Keep repeating this same process each day, nudging your wake-up and bedtimes by another 15 to 30 minutes until you’ve gotten onto your fall schedule. Depending on how late you were staying up and/or sleeping in, it’ll take about seven to 10 days to feel like you’ve gotten into a new groove, Dr. O’Malley says.

How to get your kids back on a sleep schedule

The process is generally the same for kids—gradually get up and go to bed a little earlier until you’re on the new schedule. Just take the whole thing a little slower to stave off crankiness in the morning and trouble falling asleep at night.

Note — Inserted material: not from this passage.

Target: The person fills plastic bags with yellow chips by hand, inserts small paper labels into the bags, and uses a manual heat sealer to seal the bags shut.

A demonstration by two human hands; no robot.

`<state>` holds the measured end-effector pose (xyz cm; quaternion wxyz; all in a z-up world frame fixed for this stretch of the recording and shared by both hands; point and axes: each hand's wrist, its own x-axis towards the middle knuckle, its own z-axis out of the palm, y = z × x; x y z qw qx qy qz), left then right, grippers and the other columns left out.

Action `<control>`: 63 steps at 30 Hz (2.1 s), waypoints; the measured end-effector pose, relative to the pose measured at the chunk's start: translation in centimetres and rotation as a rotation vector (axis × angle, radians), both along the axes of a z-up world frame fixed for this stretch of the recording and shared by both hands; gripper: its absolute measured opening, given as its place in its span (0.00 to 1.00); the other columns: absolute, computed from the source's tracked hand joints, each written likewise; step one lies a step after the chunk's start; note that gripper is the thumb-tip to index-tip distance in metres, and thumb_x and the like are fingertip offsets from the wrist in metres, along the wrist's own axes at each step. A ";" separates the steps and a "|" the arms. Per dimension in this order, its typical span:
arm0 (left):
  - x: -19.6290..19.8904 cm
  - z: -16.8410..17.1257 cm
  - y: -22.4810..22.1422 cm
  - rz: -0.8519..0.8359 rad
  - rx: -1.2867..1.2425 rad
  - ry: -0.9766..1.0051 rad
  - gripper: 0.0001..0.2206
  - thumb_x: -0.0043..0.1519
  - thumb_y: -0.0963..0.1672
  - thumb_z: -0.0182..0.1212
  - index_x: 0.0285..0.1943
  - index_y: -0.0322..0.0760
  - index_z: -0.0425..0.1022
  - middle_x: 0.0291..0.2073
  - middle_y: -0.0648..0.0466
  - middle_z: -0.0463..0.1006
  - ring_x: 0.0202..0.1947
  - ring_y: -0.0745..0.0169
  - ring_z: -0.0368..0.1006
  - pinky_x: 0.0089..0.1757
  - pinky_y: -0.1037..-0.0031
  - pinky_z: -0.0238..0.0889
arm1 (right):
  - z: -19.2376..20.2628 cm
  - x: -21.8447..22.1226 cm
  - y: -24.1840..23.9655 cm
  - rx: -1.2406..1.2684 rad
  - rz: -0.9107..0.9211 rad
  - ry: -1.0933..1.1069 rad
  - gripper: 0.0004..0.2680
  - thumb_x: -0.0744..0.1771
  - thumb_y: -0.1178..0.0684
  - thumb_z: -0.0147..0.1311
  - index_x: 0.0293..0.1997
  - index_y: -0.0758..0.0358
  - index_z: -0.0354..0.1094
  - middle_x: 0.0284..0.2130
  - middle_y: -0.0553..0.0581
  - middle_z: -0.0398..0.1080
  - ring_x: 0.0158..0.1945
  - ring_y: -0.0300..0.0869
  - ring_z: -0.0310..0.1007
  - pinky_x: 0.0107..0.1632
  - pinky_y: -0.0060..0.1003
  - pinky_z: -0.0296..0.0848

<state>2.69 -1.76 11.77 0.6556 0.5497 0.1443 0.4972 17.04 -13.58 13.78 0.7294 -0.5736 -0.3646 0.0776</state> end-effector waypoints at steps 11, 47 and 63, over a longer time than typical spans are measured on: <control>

“For school-aged children and younger, begin the process two weeks beforehand,” Dr. O’Malley recommends. Stick to adjusting the time by just 15 minutes, and wait two to three days before making another shift, recommends the Cleveland Clinic.

Your kids will almost definitely not be on board with this, but that’s okay. It’s good for them! You can curb the bedtime chaos in a couple ways, per the AAP:

  • Get them moving. The more active your kids are during the day, the more tired they’ll be at night. Hit the pool, go for a group hike, ride bikes, you know the drill.
  • Keep it calm, quiet, and predictable before bed. The hour before bedtime should be chill and consistent. Baths, books, and snuggles or quiet chatting are good. Screen time and any kind of roughhousing, not so much.
  • Set a good example. Hopefully your kids are already asleep by the time you hit the hay. But you should still let them know that you’re doing an earlier bed and wake time too (and actually stick with it).

When to see a sleep specialist

It’s pretty normal to need some time to adjust to a new sleep schedule, so some daytime tiredness or trouble falling asleep at night for the first week or so is pretty par for the course. But if you or your kids are continuing to feel tired during the day or are having trouble focusing, that could mean there’s an underlying sleep issue at play, Dr. O’Malley says. Snoring, extreme stalling at bedtime, waking up during the night, or loud or heavy breathing are also red flags for kids, the AAP notes.

In that case, it’s a good idea to talk to your doctor or your kid’s pediatrician about seeing a sleep specialist. The specialist can evaluate your sleep or your child’s sleep and determine what kind of extra support you might need.